_Assigned task_. Go through each line of the entries below and tally those containing the string "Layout"; give only the total.

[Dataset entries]
*** Block opens ***

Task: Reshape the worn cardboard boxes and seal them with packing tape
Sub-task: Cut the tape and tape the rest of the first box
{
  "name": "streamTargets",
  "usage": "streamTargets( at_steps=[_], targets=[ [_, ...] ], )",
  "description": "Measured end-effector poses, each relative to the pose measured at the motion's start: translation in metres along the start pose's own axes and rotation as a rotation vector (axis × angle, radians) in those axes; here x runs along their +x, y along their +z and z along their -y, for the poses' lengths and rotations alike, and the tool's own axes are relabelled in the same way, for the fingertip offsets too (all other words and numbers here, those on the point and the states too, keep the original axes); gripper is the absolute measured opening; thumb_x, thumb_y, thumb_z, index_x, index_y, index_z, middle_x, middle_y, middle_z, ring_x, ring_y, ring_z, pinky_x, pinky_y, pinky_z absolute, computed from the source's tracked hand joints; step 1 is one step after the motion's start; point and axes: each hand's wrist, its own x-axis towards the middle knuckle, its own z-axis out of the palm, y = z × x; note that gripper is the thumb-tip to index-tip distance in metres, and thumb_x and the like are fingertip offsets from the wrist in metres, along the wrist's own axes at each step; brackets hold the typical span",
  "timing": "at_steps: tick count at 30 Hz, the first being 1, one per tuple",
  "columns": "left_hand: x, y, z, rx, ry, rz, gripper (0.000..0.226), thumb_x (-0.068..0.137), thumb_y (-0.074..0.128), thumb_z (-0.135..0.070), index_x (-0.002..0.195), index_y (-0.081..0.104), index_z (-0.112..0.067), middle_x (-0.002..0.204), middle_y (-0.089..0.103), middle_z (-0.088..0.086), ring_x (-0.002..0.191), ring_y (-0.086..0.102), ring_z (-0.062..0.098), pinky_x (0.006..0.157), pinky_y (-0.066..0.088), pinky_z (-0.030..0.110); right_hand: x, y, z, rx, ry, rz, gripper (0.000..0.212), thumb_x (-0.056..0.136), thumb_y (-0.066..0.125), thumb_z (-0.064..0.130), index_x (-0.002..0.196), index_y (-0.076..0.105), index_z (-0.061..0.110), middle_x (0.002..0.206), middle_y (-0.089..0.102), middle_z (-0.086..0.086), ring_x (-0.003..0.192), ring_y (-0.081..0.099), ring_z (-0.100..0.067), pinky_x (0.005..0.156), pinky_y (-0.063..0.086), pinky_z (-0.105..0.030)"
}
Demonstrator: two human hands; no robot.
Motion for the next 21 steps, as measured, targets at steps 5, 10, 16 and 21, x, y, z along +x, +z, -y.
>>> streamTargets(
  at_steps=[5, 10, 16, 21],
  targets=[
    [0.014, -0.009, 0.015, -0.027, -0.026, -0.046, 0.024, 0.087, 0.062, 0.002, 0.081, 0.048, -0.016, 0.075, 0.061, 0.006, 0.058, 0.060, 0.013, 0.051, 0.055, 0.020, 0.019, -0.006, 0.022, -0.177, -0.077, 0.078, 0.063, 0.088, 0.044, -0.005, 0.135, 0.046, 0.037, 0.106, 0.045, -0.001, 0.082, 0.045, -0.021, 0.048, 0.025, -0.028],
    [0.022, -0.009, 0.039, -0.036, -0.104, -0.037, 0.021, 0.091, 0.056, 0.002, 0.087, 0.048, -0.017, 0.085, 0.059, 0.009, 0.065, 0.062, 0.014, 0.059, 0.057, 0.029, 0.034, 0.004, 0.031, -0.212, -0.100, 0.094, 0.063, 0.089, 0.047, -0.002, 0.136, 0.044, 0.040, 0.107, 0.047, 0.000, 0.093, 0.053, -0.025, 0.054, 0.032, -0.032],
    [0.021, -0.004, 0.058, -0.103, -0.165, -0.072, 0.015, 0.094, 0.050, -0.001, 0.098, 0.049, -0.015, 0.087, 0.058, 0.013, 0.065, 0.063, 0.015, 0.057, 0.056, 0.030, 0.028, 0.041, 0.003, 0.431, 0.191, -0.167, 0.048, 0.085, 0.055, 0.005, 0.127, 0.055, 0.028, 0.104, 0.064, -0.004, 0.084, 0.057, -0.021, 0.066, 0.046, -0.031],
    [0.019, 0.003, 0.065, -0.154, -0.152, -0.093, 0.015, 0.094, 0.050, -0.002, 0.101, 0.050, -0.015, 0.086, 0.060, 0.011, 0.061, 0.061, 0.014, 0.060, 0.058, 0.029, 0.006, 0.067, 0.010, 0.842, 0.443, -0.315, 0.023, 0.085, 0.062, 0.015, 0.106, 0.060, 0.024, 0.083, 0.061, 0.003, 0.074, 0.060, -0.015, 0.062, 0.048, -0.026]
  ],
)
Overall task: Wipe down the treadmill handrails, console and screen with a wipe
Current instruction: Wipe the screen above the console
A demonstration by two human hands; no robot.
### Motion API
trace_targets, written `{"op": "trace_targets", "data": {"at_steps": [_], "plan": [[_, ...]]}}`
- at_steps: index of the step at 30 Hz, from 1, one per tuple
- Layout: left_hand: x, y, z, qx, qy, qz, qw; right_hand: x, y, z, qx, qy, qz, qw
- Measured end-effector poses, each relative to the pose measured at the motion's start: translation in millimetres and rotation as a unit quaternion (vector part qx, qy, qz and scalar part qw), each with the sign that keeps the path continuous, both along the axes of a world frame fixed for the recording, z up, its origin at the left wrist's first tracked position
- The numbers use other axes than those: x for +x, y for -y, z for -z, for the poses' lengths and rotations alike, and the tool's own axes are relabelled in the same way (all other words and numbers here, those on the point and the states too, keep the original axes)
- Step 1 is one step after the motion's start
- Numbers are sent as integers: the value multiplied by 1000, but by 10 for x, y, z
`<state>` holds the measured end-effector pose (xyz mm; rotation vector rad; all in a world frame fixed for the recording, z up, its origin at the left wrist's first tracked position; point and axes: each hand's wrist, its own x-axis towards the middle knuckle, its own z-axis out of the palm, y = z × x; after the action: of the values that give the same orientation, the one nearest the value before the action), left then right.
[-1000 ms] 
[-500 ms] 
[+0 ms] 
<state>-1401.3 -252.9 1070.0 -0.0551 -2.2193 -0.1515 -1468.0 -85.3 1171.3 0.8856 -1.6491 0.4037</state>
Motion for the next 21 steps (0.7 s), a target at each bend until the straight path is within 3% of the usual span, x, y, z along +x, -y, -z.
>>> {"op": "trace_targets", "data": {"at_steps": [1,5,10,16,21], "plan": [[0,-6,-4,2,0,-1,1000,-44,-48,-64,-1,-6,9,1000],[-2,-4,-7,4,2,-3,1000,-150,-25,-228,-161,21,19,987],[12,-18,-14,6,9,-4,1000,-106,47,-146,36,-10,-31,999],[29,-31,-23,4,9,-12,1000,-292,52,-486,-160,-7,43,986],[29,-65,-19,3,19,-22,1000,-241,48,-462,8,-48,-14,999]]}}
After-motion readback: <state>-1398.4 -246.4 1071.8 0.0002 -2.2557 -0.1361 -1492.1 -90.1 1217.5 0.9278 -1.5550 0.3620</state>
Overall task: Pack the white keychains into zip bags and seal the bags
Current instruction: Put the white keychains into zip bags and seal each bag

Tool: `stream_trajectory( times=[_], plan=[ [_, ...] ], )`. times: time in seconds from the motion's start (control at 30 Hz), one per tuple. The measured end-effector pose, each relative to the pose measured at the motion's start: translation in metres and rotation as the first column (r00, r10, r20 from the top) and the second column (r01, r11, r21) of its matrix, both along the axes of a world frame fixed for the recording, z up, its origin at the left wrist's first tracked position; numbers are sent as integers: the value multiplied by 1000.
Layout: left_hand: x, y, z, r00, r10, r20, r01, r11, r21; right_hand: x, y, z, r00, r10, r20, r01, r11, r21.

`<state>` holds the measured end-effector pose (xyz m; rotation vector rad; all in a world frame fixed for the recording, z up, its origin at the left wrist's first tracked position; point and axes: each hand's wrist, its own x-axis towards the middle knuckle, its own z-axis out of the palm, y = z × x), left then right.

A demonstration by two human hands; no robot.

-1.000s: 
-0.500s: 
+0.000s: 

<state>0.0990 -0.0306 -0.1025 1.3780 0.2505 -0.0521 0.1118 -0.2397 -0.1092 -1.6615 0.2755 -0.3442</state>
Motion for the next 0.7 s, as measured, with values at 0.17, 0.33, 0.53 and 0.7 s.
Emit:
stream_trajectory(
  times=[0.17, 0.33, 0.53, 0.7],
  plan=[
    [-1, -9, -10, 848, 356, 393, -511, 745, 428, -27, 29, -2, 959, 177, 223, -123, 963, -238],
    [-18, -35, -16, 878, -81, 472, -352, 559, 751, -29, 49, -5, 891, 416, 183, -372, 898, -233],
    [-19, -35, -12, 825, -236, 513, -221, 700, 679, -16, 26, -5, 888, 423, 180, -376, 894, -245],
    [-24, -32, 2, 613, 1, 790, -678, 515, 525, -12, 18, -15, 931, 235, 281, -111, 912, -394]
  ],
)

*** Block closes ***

_Finished exercise_. 2